Lloyd replaced the hairpin in her hair, answering:
"From Dr. Street, from Louise Douglass, and from--Mr. Campbell."
"Hum! well, what do they say? Dr. Street and--Louise Douglass?"
"Dr. Street asks me to take a very important surgical case as soon as I
get through here, 'one of the most important and delicate, as well as
one of the most interesting, operations in his professional experience.'
Those are his words. Louise writes four pages, but she says nothing;
just chatters."
"And Campbell?" Bennett indicated with his chin the third rather
voluminous letter at Lloyd's elbow. "He seems to have written rather
more than four pages. What does he say? Does he 'chatter' too?"
Lloyd smoothed back her hair from one temple.
"H'm--no. He says--something. But never mind what he says. Ward, I must
be going back to the City. You don't need a nurse any more."
"What's that?" Bennett's frown gathered on the instant, and with a sharp
movement of the head that was habitual to him he brought his one good
eye to bear upon her.
Lloyd repeated her statement, answering his remonstrance and
expostulation with:
"You are almost perfectly well, and it would not be at all--discreet for
me to stay here an hour longer than absolutely necessary.

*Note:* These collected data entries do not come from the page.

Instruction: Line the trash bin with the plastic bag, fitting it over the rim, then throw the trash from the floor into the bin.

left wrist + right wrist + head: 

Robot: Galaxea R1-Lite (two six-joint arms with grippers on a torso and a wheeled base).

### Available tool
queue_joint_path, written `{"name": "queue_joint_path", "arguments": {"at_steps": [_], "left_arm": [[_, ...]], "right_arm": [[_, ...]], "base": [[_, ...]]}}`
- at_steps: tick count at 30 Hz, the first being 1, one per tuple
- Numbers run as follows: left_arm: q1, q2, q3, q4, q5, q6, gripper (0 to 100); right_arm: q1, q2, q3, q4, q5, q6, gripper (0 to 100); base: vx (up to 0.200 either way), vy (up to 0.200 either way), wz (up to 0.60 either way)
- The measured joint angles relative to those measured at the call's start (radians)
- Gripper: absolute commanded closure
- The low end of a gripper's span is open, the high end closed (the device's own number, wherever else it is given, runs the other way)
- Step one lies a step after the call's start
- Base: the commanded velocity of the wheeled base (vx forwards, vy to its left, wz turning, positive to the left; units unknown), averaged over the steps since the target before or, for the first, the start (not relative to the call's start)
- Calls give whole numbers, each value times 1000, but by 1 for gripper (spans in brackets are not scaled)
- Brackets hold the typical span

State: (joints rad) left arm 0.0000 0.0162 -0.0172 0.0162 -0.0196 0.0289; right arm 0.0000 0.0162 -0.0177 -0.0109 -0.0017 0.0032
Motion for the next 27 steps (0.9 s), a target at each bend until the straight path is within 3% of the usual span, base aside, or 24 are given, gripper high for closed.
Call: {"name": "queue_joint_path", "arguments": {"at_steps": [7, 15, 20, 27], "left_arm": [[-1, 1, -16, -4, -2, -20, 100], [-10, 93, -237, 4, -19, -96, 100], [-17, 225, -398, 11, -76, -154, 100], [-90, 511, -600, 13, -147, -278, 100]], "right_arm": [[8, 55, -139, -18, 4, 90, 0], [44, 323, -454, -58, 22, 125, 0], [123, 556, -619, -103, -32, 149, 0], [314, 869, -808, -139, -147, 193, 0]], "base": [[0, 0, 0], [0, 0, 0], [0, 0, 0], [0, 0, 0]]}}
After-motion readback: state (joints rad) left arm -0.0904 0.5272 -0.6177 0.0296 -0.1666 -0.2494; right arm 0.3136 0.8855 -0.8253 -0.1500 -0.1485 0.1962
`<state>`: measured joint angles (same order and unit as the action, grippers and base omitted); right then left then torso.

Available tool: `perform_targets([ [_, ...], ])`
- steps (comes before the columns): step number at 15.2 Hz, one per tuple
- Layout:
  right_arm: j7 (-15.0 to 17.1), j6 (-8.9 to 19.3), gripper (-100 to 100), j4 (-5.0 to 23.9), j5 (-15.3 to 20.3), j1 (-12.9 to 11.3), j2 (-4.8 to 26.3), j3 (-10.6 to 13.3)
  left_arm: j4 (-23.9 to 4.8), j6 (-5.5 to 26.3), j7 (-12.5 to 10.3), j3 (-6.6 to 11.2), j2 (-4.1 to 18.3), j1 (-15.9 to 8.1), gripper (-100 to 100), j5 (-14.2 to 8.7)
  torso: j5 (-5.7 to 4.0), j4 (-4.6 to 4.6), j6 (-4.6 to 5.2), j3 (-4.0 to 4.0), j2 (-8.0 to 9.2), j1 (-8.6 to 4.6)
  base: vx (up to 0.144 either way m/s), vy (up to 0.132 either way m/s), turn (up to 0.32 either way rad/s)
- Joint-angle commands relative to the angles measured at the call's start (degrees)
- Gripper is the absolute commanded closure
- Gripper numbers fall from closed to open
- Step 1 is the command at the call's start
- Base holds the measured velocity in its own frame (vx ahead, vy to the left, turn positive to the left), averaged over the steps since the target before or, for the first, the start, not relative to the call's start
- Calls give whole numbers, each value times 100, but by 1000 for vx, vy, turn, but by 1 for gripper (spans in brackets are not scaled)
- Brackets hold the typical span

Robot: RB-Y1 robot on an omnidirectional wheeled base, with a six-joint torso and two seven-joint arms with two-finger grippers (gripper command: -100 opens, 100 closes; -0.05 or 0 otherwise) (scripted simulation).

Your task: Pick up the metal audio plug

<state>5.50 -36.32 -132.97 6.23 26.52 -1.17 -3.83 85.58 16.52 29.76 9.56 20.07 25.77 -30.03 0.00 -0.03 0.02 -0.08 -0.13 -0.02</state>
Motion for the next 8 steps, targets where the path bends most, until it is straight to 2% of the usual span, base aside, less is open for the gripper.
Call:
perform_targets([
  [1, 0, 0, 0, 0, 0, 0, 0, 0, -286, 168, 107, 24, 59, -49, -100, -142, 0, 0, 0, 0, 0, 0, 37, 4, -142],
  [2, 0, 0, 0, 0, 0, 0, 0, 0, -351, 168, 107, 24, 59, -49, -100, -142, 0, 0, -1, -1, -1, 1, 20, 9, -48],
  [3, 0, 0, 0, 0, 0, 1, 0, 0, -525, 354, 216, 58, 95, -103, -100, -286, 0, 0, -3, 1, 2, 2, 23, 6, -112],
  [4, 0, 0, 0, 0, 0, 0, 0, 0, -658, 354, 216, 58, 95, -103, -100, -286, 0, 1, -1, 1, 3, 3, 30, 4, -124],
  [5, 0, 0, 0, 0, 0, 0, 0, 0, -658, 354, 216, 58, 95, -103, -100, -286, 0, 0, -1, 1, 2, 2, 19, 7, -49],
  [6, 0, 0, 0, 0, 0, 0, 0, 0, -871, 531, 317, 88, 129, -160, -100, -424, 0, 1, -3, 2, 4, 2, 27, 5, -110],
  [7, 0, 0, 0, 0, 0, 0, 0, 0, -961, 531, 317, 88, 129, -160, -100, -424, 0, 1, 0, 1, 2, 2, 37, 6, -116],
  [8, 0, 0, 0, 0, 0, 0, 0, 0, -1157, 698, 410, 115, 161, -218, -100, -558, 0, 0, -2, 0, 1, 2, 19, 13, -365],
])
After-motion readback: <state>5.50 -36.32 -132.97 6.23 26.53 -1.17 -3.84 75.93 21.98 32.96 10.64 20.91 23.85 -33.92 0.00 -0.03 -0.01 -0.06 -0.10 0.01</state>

I shall go
back to-morrow or next day."
"But, I tell you, I am still very sick. I'm a poor, miserable, shattered
wreck."
He made a great show of coughing in hollow, lamentable tones.
"Listen to that, and last night I had a high fever, and this morning I
had a queer sort of pain about here--" he vaguely indicated the region
of his chest. "I think I am about to have a relapse."
"Nonsense! You can't frighten me at all."
"Oh, well," he answered easily, "I shall go with you--that is all. I
suppose you want to see me venture out in such raw, bleak weather as
this--with my weak lungs."
"Your weak lungs? How long since?"
"Well, I--I've sometimes thought my lungs were not very strong."
"Why, dear me, you poor thing; I suppose the climate at Kolyuchin Bay
_was_ a trifle too bracing--"
"What does Campbell say?"
"--and the diet too rich for your blood--"
"What does Campbell say?"
"--and perhaps you did overexert--"
"Lloyd Searight, what does Mr. Campbell say in that--"
"He asks me to marry him."
"To mum--mar--marry him? Well, damn his impudence!"
"Mr. Campbell is an eminently respectable and worthy gentleman."
"Oh, well, I don't care. Go! Go, marry Mr. Campbell. Be happy. I forgive
you both. Go, leave me to die alone."
"Sir, I will go. Forget that you ever knew an unhappy wom--female, whose
only fault was that she loved you."
"Go! and sometimes think of me far away on the billow and drop a silent
tear--I say, how are you going to answer Campbell's letter?"